The stamping of an executed debenture is important for two main reasons. First, stamping is required to render the executed debenture admissible in evidence in court and enforceable by the debenture holder following defaults. An unstamped or insufficiently stamped debenture agreement will, therefore, not be admitted in evidence in court and a person cannot rely on same. Secondly, stamping is important because it is a precondition for the registration of the debenture with other registries. The debenture document, therefore, cannot undergo other forms of perfection unless it is fully stamped.
Next, the executed and stamped debenture must be registered with the appropriate registry body which, in the Ghanaian case, is the Office of the Registrar of Companies to serve as notice of the creation of the charge to the world. Under the Companies Act, 2019 (Act 992) all charges created to secure debentures by companies are required to be registered.
Failure to register the charges created over the assets of a company will result in the charge becoming void and all monies secured by the charge becoming immediately payable. It should be noted that the loan under the debenture remains valid, but the charge securing its repayment becomes void unless it is duly registered. The particulars of the charge created – with certified copies of the instrument creating the charge – must be delivered to the Registrar of Companies within forty-five (45) days of the creation of the charge. However, the courts may grant an extension of time for its registration on reasonable grounds.
Even though the obligation is on the company, nothing stops the debenture holder from registering the charge. If the debenture holder registered the charge, he/she is entitled to be indemnified by the company in respect of the cost involved in registration.
On successfully completing registration, the Registrar of Companies is required to issue a certificate of registration as evidence of registration. Registration of a charge constitutes actual notice of the creation of the charge – but not the contents of the charging document – to persons dealing with the company from the date of registration. In such a case, the debenture holder has priority over other creditors so far as the assets are concerned.
As stated earlier, there is a requirement for the charge securing the debenture agreement to be perfected through the process of stamping and registration in order to ensure its validity and enforceability. However, the fact that the charge has become enforceable is not enough. In order to realise the debenture loan secured by the charge, the holder must take positive steps to either get a receiver appointed, or enter into possession of the assets. It is only then that the charge will be regarded as having crystallised.
The default by the start-up or the occurrence of an event specified in the debenture securing the charge only means that the security has become enforceable. The debenture holder must then take one of the steps specified earlier in order to have the charge crystallised. In other words, the mere enforceability of a charge without crystallisation does not thereby vest any rights in the debenture holder. He, therefore, cannot defeat the claim of a judgment/execution creditor to the company’s assets if the company is wound up.

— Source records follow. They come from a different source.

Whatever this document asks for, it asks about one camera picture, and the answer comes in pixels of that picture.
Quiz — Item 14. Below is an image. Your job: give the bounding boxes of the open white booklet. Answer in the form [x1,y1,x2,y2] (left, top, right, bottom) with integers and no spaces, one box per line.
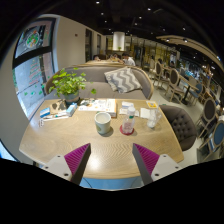
[78,99,117,117]

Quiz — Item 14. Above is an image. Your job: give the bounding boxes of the person in white shirt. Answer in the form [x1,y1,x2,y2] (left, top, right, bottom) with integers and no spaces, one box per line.
[122,52,135,66]

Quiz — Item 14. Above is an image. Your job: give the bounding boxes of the dark tufted round chair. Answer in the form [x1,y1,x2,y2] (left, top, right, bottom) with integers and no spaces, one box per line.
[160,105,197,151]

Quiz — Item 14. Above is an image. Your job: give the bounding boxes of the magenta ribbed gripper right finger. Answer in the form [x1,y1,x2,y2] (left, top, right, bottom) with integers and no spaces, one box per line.
[132,142,184,186]

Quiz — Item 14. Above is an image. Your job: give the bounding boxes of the yellow card on table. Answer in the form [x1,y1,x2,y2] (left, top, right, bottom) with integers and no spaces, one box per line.
[146,101,158,109]

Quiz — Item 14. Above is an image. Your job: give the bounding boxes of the grey zigzag cushion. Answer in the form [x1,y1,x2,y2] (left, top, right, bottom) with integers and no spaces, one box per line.
[104,67,142,93]

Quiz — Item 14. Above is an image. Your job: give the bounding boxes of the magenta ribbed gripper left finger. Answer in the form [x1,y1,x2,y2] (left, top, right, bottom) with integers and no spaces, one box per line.
[41,142,92,186]

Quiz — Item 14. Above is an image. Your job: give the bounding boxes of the white napkin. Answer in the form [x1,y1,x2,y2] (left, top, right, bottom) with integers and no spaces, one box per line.
[140,108,150,119]

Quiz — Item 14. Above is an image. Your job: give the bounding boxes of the clear plastic water bottle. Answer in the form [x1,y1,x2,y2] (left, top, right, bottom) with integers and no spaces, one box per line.
[122,107,135,132]

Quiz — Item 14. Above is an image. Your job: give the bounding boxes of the red round coaster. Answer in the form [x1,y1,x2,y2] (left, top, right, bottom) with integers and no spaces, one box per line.
[119,125,135,136]

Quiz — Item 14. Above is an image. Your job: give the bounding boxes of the potted green plant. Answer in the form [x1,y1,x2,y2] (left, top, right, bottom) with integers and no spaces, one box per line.
[47,67,87,104]

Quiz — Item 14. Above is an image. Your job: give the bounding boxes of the grey upholstered sofa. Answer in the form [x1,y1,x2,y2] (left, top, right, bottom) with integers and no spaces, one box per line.
[44,64,155,101]

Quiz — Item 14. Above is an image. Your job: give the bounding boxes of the window with green stickers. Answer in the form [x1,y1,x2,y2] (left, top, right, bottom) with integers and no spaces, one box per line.
[12,18,56,119]

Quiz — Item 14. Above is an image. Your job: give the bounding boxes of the wooden dining chair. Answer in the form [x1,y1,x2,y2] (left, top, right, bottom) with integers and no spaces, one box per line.
[166,69,184,101]

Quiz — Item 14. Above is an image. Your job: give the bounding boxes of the white green paper cup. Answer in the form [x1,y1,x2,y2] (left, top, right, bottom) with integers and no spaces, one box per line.
[95,112,111,134]

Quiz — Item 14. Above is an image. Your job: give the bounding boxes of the small blue white box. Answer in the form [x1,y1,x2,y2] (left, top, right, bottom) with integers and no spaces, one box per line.
[122,101,134,109]

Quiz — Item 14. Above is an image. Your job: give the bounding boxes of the blue white tissue pack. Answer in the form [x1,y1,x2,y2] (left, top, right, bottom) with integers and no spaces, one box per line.
[66,103,77,117]

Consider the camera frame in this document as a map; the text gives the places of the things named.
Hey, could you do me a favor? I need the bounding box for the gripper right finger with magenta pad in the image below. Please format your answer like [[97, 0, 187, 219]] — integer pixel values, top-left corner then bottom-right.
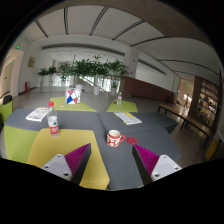
[[132, 144, 181, 185]]

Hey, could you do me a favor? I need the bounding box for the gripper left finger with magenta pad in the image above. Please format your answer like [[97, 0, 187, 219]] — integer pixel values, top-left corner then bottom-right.
[[42, 143, 92, 185]]

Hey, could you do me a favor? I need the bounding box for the clear water bottle red cap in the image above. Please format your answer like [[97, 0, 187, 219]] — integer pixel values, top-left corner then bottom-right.
[[47, 101, 59, 137]]

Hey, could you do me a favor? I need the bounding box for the small distant water bottle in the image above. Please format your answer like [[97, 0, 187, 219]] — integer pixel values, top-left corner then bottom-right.
[[117, 92, 122, 106]]

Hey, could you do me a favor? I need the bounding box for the red round coaster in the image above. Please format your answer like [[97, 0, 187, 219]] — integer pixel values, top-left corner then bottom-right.
[[126, 137, 138, 144]]

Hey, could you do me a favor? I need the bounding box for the red and white mug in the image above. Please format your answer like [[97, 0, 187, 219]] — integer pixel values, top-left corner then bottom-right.
[[106, 130, 125, 148]]

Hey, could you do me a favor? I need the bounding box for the white and yellow booklet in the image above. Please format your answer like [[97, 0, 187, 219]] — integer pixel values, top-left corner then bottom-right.
[[115, 112, 141, 125]]

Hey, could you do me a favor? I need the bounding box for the long wooden bench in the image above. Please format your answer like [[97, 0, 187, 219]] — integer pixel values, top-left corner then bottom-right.
[[158, 104, 211, 138]]

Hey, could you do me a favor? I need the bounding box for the white magazine on left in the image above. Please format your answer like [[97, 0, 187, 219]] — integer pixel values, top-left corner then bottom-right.
[[26, 107, 48, 122]]

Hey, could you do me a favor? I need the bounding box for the red blue white box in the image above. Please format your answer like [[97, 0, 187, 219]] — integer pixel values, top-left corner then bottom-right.
[[65, 88, 81, 104]]

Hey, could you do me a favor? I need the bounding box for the wooden bookshelf at right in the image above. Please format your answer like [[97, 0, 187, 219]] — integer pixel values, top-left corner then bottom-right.
[[188, 77, 218, 126]]

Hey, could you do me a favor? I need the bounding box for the green chair at left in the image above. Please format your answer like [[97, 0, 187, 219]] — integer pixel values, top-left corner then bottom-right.
[[0, 95, 13, 132]]

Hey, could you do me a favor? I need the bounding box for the red fire extinguisher box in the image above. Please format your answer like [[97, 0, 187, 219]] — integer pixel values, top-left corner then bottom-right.
[[25, 81, 30, 92]]

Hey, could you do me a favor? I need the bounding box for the green potted plants row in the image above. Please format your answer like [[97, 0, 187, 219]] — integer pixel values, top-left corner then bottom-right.
[[38, 55, 128, 90]]

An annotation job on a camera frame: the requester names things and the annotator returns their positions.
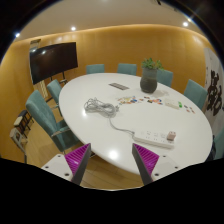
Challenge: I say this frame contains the teal chair back right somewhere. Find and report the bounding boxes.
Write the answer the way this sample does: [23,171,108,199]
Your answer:
[157,70,173,87]

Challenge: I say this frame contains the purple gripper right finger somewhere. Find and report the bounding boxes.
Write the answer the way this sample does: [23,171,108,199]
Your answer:
[132,144,159,185]

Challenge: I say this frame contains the coiled white power cable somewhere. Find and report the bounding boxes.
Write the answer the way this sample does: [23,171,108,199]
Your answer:
[83,97,135,135]

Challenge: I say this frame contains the teal chair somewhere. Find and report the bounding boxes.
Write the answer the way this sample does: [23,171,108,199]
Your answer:
[86,64,105,74]
[184,79,207,109]
[26,90,80,152]
[117,63,137,75]
[47,80,62,104]
[157,70,173,87]

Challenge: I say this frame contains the small side stand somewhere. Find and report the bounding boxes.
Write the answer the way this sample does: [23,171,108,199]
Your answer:
[10,110,33,163]

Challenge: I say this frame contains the white oval conference table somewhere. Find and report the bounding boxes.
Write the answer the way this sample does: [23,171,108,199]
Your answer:
[59,73,213,174]

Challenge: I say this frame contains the colourful small items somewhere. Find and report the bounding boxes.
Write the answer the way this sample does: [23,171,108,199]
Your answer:
[139,96,163,105]
[118,96,138,105]

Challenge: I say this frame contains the calligraphy wall scroll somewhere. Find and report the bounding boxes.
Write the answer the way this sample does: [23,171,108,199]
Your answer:
[204,48,224,132]

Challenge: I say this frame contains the colourful small items right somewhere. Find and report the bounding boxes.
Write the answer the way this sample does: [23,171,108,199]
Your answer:
[139,96,163,105]

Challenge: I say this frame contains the dark ceramic plant pot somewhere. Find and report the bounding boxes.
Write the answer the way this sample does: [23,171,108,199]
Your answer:
[140,68,157,93]

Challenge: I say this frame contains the white power strip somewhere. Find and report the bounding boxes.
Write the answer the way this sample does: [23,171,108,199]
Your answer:
[133,130,174,148]

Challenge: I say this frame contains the small white box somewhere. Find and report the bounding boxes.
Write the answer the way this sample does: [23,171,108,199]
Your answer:
[165,99,179,109]

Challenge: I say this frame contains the teal chair back centre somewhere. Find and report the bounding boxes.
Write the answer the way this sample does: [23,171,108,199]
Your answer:
[117,63,137,75]

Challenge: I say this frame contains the teal chair far left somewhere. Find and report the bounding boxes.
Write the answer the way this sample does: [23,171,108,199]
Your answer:
[47,80,62,104]

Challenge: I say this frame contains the green potted plant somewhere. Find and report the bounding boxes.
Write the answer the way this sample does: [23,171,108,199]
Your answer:
[141,58,163,70]

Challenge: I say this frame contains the pink charger plug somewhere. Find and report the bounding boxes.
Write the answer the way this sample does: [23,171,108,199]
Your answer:
[167,131,176,141]

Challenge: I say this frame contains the black wall television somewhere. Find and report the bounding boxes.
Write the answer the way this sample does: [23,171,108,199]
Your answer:
[30,42,78,84]

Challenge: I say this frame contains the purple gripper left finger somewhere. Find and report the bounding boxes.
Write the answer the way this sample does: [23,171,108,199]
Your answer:
[65,144,91,185]

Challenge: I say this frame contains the teal chair back left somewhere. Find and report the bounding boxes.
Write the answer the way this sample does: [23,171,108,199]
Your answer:
[86,64,105,74]

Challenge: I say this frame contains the teal chair near left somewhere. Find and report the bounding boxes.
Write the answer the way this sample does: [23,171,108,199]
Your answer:
[26,90,80,152]

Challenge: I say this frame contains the colourful small items left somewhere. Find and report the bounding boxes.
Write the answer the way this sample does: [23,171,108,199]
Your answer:
[118,96,138,105]

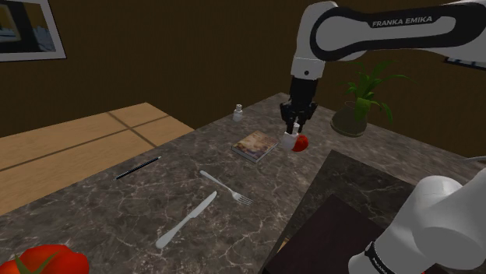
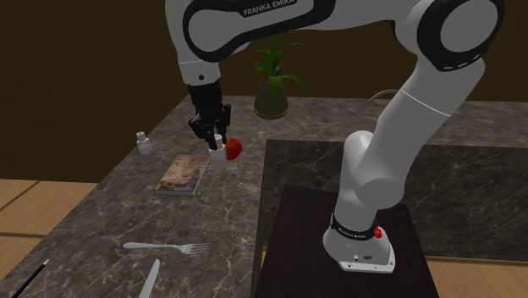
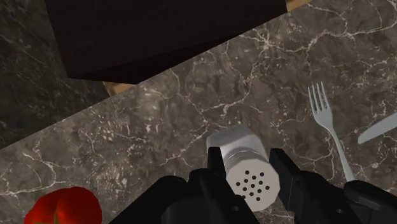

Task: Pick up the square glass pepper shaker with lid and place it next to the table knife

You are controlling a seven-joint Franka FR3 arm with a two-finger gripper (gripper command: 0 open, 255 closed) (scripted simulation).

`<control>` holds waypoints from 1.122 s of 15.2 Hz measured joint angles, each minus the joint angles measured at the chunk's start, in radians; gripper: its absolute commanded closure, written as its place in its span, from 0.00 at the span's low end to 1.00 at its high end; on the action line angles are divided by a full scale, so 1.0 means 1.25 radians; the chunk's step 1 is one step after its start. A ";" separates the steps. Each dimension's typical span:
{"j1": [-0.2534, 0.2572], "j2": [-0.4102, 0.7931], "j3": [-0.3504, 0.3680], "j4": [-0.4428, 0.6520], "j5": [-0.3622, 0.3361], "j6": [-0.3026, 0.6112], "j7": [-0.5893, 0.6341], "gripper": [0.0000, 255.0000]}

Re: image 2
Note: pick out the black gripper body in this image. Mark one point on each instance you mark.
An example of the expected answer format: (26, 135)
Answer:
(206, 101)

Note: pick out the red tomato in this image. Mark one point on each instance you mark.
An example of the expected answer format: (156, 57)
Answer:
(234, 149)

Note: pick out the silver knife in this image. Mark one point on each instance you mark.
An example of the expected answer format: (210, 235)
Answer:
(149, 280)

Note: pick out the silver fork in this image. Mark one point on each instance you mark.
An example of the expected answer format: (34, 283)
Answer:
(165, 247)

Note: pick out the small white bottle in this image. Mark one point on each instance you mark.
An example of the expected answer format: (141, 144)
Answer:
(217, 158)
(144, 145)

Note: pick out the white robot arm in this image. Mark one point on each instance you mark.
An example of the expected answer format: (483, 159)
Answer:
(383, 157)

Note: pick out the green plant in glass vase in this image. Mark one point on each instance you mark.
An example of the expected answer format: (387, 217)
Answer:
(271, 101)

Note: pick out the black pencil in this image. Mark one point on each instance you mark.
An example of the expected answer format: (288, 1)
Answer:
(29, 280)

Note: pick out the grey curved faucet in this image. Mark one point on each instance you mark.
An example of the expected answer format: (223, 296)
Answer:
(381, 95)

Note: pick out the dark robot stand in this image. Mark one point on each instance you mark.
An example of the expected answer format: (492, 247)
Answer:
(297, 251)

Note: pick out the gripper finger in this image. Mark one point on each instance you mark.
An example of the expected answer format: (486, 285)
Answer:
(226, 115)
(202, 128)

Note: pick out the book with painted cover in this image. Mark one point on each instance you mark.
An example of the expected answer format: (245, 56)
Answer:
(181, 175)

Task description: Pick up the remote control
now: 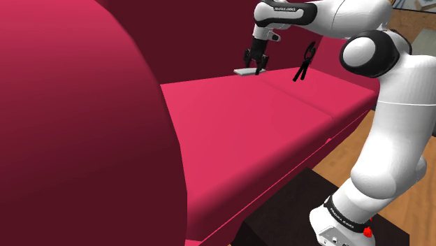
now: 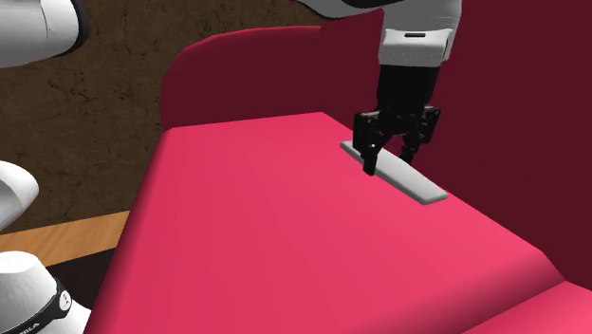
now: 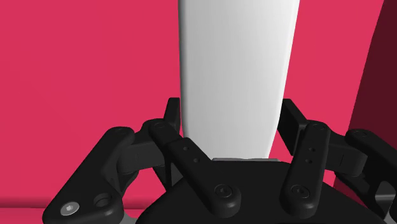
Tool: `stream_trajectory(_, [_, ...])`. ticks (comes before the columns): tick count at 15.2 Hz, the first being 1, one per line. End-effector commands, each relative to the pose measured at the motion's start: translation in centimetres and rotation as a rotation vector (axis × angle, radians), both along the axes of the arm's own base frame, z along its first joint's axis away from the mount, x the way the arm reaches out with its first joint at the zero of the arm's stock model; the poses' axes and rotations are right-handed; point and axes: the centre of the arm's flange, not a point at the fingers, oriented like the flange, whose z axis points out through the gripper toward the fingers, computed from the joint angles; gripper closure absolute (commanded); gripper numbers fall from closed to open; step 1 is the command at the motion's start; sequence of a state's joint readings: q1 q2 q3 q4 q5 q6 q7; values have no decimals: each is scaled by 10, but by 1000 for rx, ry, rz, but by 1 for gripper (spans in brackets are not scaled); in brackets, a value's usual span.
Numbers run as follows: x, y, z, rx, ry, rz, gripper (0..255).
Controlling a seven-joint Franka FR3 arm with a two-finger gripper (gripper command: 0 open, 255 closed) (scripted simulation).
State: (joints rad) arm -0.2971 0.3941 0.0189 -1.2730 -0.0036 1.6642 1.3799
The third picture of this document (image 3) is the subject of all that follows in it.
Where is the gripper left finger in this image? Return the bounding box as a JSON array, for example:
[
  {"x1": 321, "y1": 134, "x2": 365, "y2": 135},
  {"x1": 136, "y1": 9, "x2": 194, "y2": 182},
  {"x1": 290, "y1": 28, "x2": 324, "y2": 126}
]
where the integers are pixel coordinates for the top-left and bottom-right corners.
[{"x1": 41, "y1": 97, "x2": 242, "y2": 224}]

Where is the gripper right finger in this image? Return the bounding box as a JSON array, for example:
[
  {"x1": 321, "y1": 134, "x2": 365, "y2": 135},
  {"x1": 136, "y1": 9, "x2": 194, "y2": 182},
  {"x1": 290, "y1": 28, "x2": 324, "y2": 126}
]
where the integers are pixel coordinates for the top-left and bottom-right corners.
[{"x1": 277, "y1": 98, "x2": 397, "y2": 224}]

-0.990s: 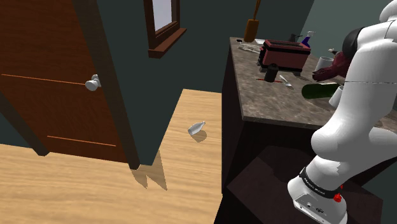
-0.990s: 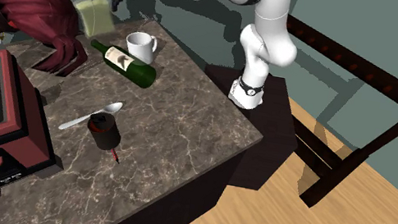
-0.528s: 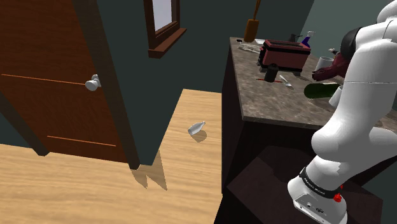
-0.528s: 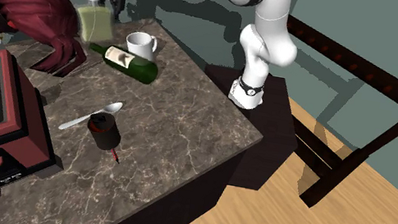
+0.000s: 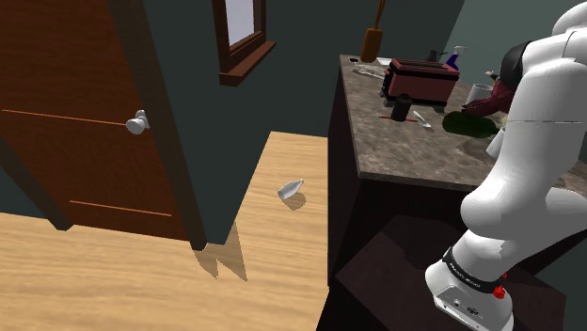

Debentures offer patient and long-term debt financing options for start-ups. However, as permission of regulation, debentures must be created in strict compliance with the requirements of the law, perfected – stamped, and registered in order to ensure their legal validity, and allow for their enforceability on defaults. Start-ups, in the attempt to secure this type of debt-financing arrangement, must appreciate and understand the full options and obligations associated with same; and this article provides some useful guides.